Skip the images and repeat every entry word for word.
○ ○ ○ ○ ○ ○ ○
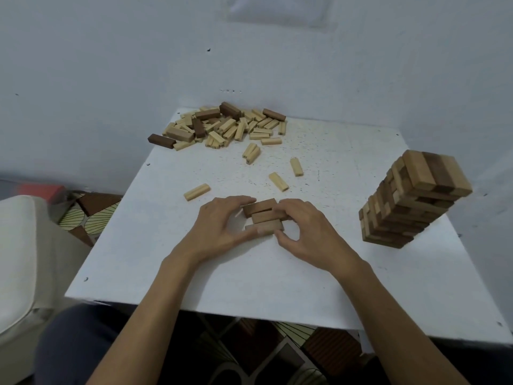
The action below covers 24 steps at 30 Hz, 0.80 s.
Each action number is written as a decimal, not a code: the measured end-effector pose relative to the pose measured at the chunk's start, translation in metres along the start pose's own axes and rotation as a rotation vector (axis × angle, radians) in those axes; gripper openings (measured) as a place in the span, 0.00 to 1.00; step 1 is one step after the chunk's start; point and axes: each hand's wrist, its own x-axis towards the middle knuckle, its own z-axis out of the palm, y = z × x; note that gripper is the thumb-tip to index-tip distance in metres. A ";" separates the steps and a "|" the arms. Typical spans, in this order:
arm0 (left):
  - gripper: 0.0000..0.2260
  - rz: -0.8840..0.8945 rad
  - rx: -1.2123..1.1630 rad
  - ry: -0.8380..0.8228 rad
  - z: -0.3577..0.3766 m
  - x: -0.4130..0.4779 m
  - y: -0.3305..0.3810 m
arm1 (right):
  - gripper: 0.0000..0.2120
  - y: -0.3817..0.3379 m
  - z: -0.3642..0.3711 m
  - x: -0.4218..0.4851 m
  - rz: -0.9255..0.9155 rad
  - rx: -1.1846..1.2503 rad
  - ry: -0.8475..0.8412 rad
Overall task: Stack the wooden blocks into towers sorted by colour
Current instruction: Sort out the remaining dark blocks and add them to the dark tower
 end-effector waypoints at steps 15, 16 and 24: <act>0.28 0.040 -0.013 -0.074 0.003 0.011 0.003 | 0.25 0.001 -0.003 0.006 0.041 0.008 -0.102; 0.27 0.041 -0.023 -0.072 0.004 0.011 0.002 | 0.25 0.001 -0.003 0.006 0.040 0.021 -0.091; 0.34 0.003 0.048 0.013 0.011 0.002 0.000 | 0.31 0.003 0.001 -0.004 0.127 -0.026 -0.041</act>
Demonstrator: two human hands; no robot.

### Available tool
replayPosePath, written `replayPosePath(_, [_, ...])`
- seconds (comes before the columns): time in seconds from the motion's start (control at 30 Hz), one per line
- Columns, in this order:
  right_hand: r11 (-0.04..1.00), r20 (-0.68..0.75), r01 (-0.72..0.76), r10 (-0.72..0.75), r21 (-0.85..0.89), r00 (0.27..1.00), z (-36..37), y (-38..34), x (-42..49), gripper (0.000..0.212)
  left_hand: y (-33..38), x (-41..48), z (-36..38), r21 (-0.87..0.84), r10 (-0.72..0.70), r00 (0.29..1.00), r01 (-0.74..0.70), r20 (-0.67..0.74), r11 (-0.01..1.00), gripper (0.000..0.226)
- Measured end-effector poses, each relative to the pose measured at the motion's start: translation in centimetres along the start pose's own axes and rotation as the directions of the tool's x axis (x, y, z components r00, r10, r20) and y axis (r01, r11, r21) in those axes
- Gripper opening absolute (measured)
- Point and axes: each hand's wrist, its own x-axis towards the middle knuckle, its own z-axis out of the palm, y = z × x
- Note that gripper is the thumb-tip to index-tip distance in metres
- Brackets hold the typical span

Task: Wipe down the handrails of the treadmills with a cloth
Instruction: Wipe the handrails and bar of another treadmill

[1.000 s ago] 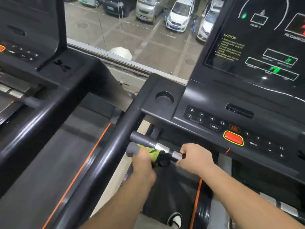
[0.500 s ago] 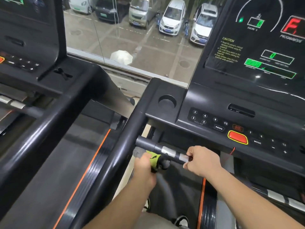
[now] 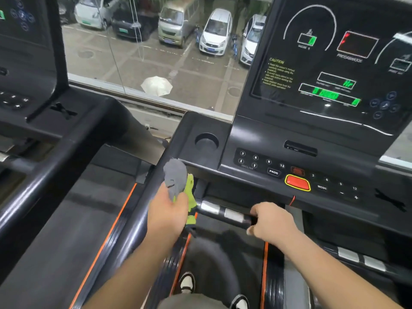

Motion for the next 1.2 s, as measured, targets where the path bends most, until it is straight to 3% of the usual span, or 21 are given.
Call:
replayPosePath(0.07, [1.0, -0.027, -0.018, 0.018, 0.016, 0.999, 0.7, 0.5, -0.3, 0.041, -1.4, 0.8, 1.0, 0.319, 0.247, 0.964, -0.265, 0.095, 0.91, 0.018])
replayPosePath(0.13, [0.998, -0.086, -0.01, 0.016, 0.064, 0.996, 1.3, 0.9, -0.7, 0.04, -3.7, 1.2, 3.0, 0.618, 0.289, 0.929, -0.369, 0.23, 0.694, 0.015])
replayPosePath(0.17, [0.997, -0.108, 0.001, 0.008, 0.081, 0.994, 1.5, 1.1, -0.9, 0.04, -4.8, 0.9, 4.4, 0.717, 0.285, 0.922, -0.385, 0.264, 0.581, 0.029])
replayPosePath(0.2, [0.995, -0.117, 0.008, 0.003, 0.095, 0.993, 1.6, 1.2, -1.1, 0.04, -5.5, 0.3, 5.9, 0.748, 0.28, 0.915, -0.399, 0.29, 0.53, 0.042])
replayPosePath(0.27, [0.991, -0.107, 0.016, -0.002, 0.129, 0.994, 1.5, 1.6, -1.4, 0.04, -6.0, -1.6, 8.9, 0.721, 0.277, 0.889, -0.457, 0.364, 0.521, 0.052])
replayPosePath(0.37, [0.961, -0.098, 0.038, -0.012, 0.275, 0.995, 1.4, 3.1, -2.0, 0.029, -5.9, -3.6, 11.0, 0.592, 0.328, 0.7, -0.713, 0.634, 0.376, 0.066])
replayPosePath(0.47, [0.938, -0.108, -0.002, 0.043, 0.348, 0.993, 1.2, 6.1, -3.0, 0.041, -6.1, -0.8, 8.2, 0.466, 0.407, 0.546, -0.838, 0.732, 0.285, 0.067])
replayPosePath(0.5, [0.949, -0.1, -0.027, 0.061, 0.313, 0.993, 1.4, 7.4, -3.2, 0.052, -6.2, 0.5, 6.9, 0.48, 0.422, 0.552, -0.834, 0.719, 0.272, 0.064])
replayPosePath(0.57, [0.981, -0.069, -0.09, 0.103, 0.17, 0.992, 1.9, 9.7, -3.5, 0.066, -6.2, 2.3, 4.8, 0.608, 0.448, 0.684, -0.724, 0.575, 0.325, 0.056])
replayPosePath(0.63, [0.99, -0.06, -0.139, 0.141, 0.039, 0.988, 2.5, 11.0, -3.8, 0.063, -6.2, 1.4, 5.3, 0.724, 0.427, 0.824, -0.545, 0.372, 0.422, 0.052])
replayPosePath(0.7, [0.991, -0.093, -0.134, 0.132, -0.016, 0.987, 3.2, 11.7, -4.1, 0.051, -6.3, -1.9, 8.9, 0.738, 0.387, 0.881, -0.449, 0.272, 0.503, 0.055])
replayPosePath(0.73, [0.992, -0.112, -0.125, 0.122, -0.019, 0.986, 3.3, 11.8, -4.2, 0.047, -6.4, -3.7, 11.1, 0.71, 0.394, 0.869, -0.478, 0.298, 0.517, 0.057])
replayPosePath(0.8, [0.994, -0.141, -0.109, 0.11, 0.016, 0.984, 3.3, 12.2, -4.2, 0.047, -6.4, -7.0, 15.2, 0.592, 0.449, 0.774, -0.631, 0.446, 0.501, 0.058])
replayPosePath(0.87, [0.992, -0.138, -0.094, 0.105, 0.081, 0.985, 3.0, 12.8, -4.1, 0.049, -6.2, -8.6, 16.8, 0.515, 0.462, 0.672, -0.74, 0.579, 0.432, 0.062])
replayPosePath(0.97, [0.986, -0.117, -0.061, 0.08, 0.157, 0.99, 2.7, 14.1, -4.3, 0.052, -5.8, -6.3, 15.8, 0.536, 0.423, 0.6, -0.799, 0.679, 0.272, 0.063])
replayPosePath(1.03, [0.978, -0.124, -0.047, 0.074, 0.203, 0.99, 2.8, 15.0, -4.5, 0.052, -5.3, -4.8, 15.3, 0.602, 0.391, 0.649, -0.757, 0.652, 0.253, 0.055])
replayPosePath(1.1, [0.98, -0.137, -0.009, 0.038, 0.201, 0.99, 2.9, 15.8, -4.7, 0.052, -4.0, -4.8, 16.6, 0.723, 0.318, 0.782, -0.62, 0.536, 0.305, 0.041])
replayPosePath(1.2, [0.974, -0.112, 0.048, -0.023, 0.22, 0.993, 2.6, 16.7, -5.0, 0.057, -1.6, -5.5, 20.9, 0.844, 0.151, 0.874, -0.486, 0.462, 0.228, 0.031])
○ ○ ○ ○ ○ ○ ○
▸ Response area
The action below covers 24 steps at 30 Hz, 0.80 s.
Each action number is written as a decimal, not a code: the measured end-effector pose relative to the pose measured at the chunk's start, translation in metres along the start pose's own axes and rotation as a rotation vector (axis × angle, radians) in those axes; gripper openings (measured) as a place in the span, 0.00 to 1.00; step 1 is one step after the chunk's start; point and axes: each hand's wrist, its own x-axis towards the middle knuckle, its own z-axis out of the palm, y = z × x; note that gripper is the thumb-tip to index-tip distance in metres. A ";" separates the steps and a "|" the arms. Typical spans, in this order:
arm0 (left):
  - gripper: 0.0000..0.2260
  - rz: -0.8840..0.8945 rad
  - rx: -1.2123..1.1630 rad
  - ry: -0.8380..0.8228 rad
  - z: -0.3577..0.3766 m
  - x: -0.4130..0.4779 m
  - y: -0.3305..0.3810 m
arm1 (right):
  - gripper: 0.0000..0.2120
  - y: -0.3817..0.3379 m
  - z: -0.3642..0.3711 m
  - x: -0.4218..0.4851 m
  - rz: -0.9255..0.9155 rad
  - rx: -1.1846..1.2503 rad
  - ry: -0.8475..0.8412 rad
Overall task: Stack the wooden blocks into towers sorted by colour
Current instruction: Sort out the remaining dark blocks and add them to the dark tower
 end-effector waypoints at steps 15, 16 and 24: <act>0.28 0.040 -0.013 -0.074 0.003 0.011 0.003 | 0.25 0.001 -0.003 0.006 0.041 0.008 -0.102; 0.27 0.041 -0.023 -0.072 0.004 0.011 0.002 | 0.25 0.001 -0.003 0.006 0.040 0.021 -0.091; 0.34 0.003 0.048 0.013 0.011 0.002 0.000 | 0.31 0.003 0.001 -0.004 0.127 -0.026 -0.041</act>
Demonstrator: two human hands; no robot.

### Available tool
replayPosePath, written `replayPosePath(_, [_, ...])`
- seconds (comes before the columns): time in seconds from the motion's start (control at 30 Hz), one per line
- Columns, in this order:
  right_hand: r11 (-0.04..1.00), r20 (-0.68..0.75), r01 (-0.72..0.76), r10 (-0.72..0.75), r21 (-0.85..0.89), r00 (0.27..1.00), z (-36..37), y (-38..34), x (-42..49), gripper (0.000..0.212)
  left_hand: y (-33..38), x (-41..48), z (-36..38), r21 (-0.87..0.84), r10 (-0.72..0.70), r00 (0.29..1.00), r01 (-0.74..0.70), r20 (-0.67..0.74), r11 (-0.01..1.00), gripper (0.000..0.226)
- Measured end-effector poses, each relative to the pose measured at the motion's start: translation in centimetres along the start pose's own axes and rotation as the directions of the tool's x axis (x, y, z components r00, r10, r20) and y axis (r01, r11, r21) in those axes
- Gripper opening absolute (measured)
- Point and axes: each hand's wrist, its own x-axis towards the middle knuckle, its own z-axis out of the palm, y = z × x
- Note that gripper is the thumb-tip to index-tip distance in metres
- Brackets hold the typical span

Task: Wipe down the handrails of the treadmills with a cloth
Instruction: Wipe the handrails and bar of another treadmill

[1.000 s ago] 
[0.500 s ago] 
[now] 

Motion for the next 1.2 s, as measured, targets where the path bends most, until it is straight to 3% of the usual span, or 21 are given.
Call:
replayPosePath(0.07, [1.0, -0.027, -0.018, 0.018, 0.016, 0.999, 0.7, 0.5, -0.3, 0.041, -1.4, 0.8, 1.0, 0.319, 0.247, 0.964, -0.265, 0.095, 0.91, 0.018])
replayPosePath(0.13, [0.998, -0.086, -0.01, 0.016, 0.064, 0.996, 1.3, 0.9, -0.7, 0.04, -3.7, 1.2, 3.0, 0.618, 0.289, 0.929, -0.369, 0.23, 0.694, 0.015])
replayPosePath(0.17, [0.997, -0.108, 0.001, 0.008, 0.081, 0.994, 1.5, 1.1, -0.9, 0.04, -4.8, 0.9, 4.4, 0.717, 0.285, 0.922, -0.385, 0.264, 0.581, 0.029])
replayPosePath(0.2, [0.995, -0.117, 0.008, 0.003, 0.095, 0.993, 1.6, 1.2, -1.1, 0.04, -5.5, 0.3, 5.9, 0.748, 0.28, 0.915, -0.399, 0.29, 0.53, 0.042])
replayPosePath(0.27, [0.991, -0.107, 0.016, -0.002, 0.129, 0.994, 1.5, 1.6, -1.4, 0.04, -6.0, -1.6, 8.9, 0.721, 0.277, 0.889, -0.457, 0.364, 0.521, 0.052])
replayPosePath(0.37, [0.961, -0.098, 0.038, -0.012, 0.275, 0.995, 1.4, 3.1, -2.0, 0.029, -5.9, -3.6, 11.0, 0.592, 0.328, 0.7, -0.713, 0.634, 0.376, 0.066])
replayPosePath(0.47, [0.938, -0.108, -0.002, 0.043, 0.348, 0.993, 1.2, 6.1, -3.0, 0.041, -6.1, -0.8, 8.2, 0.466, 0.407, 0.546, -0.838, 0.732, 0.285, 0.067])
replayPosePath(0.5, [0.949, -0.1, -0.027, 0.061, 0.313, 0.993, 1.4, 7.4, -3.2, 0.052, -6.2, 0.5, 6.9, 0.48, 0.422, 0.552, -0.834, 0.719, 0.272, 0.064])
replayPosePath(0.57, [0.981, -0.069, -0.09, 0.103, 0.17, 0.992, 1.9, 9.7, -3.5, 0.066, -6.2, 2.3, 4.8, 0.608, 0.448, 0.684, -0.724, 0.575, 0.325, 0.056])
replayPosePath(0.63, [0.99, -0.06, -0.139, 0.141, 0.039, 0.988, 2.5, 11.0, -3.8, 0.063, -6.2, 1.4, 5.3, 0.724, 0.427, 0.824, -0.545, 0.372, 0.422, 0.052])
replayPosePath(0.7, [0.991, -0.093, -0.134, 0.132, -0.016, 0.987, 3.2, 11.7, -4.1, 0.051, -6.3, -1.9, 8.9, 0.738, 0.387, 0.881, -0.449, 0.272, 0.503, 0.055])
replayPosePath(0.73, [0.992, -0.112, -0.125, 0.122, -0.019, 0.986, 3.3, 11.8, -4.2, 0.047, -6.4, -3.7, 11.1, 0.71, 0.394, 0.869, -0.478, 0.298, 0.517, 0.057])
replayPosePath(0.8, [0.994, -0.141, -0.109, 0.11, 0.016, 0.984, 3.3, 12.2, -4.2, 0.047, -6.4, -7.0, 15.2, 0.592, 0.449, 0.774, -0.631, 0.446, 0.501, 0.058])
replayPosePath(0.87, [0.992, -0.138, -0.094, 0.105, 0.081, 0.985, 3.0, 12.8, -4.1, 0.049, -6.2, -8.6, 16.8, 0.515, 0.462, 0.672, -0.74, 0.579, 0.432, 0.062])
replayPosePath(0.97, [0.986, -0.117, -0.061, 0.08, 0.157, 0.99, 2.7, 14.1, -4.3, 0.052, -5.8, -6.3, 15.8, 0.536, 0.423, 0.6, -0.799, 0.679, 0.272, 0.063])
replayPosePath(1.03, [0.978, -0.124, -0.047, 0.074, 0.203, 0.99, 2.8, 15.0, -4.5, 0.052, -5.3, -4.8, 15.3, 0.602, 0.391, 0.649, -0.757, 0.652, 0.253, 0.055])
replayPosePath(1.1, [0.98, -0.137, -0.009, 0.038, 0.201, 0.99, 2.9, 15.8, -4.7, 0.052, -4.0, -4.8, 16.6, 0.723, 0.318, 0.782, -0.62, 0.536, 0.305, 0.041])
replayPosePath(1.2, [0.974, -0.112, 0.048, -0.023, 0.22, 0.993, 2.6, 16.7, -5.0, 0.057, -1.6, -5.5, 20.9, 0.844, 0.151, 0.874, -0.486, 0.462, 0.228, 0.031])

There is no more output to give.